How long Zoladex?
How long Zoladex? Hi
Just a query about the usual length of a Zoladex course. How many injections have other ladies had ? I was advised to have two years and I thought that would be 24 but apparently as I began in July 05 I should continue having them until July this year. Not much to moan about, I know, but I wanted to know others’ experiences!
Best wishes
Kitty
Hi Kitty
not sure as i’m only on zolodex thru my chemo treatment, but a lady from my support group is on zolodex injections every 3 months and she is having them every three months and her’s will finish just over the two years also.
take care
marie x
Hi Kitty,
I’ve been on Zoladex which has been one injuection every four week since i started chemoe. I was advised that i only need to be on it for as long as i’m having chemo. I
I had my last round of Taxotere yesterday and so have just got to have one more Zoladex injection next week then thats its, my onc is keen to see what happens with my periods and get me back to ‘normal’.

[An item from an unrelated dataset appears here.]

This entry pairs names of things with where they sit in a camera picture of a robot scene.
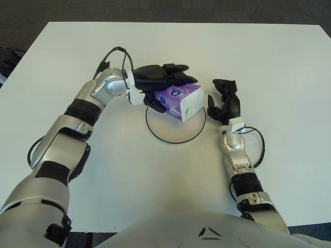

I know everyone is different but hope this helps.
KayLou
Hi Kitty Just to let you know I have been on Zoladex since I started Chemo back in October 2005. On finishing chemo in feb 2006 I was advised to take a combination of Zoladex and Tamoxifen for 3 years - than I’m finished. I have the 4 weekly injection. Anything else you wanna know just drop me a line.
Katey x
Hi Kaylou by the way…hope your doing ok
Zoladex injections … HI
am about to start zoladex injections has anyone been really suffering with side affects?
bakers
for Bakers re Zoladex side effects Hi bakers, I’ll own up this is a reply I sent to another lady re Zoladex side effects. Hope it helps you.
I was 42 and very much menstral(!) at diagnosis Jan 06 and was started on Tamoxifen in Feb 06 post sugery. I was getting on OK with Tamoxifen (just one or two of the expected side effects, hot flushes etc). But after a few weeks l developed a very nasty allergy to it which involved open weeping blisters breaking out on my back below my Lat. Dorsi. scar and on my reconstructed breast. It looked terrible but luckily as that area was all numb I had no idea if it itched or not! It sure looked like it should! Anyway my Consultant took me off of Tamoxifen for a few weeks, and did a biopsy on the blisters. They cleared up and the biospy came back that it was definitely an allergy! Well done Sherlock! As I was pre-menopausal my Onc. started me on Zoldaex (monthly injection into the abdomen) in October 06. The jabs are unpleasant to have but bearable even though I am very needle-phobic! The side effects for me, and I know this differs woman to woman , are again unpleasant but managable. The hot flushes vary in frequency day to day, they are worse if I am stressed or drink alcohol! The night sweats are not so pleasant and I very often have to get up in the middle of the night to change my nightie and sponge myself down! Good idea to put a large,thick bath towel under the sheets on your side of the bed! Helps save the matress. My head hair went through a phase of falling out, not in huge clumps but was noticeable in the bath when I’d washed it. That has settled down and my hair is back to normal. On the upside the hair on my legs and underarms does not grow anywhere near as fast! Also my eyebrows do not need plucking half as much. And best of all no periods! I do have problems at the moment with complete lack of sex drive and lubrication - if you know what I mean? But I think a lot of that is to do with self image, post surgery discomfort etc rather than the Zoladex. My ONC can’t say for sure how long I will be on it for as there is not enough evidence on long term usage, 2 years has been mentioned. I have decided, and my ONC has agreed to arrange it for me later, to have my ovaries removed as I do not want to go through this drug induced menopause only to have my periods return, when I am taken off of it, and then have to go through the menopause again later. Once is enough! Like I say hope some of this helps!